## [INFORMATION SHOWN]
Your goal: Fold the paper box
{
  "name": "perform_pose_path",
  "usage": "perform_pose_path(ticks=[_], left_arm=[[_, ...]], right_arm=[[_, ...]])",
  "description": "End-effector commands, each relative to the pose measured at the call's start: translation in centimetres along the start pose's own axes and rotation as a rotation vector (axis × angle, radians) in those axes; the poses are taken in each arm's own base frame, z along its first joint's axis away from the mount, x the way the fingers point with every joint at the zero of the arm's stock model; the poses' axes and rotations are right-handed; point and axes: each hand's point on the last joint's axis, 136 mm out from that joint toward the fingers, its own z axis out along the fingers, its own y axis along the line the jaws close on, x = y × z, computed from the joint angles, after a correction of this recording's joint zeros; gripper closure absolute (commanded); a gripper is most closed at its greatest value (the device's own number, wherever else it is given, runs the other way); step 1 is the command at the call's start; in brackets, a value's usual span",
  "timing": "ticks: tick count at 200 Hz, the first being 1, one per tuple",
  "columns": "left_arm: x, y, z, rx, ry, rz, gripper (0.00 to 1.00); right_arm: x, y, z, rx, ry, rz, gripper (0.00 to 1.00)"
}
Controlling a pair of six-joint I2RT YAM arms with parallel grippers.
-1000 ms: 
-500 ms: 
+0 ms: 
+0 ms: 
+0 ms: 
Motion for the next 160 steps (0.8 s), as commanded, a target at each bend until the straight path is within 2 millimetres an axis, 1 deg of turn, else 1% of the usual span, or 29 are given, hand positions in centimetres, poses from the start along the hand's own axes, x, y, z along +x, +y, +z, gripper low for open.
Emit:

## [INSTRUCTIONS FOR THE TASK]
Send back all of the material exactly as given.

## [EXERCISE RESPONSE]
Your goal: Fold the paper box
{
  "name": "perform_pose_path",
  "usage": "perform_pose_path(ticks=[_], left_arm=[[_, ...]], right_arm=[[_, ...]])",
  "description": "End-effector commands, each relative to the pose measured at the call's start: translation in centimetres along the start pose's own axes and rotation as a rotation vector (axis × angle, radians) in those axes; the poses are taken in each arm's own base frame, z along its first joint's axis away from the mount, x the way the fingers point with every joint at the zero of the arm's stock model; the poses' axes and rotations are right-handed; point and axes: each hand's point on the last joint's axis, 136 mm out from that joint toward the fingers, its own z axis out along the fingers, its own y axis along the line the jaws close on, x = y × z, computed from the joint angles, after a correction of this recording's joint zeros; gripper closure absolute (commanded); a gripper is most closed at its greatest value (the device's own number, wherever else it is given, runs the other way); step 1 is the command at the call's start; in brackets, a value's usual span",
  "timing": "ticks: tick count at 200 Hz, the first being 1, one per tuple",
  "columns": "left_arm: x, y, z, rx, ry, rz, gripper (0.00 to 1.00); right_arm: x, y, z, rx, ry, rz, gripper (0.00 to 1.00)"
}
Controlling a pair of six-joint I2RT YAM arms with parallel grippers.
-1000 ms: 
-500 ms: 
+0 ms: 
+0 ms: 
+0 ms: 
Motion for the next 160 steps (0.8 s), as commanded, a target at each bend until the straight path is within 2 millimetres an axis, 1 deg of turn, else 1% of the usual span, or 29 are given, hand positions in centimetres, poses from the start along the hand's own axes, x, y, z along +x, +y, +z, gripper low for open.
Emit:

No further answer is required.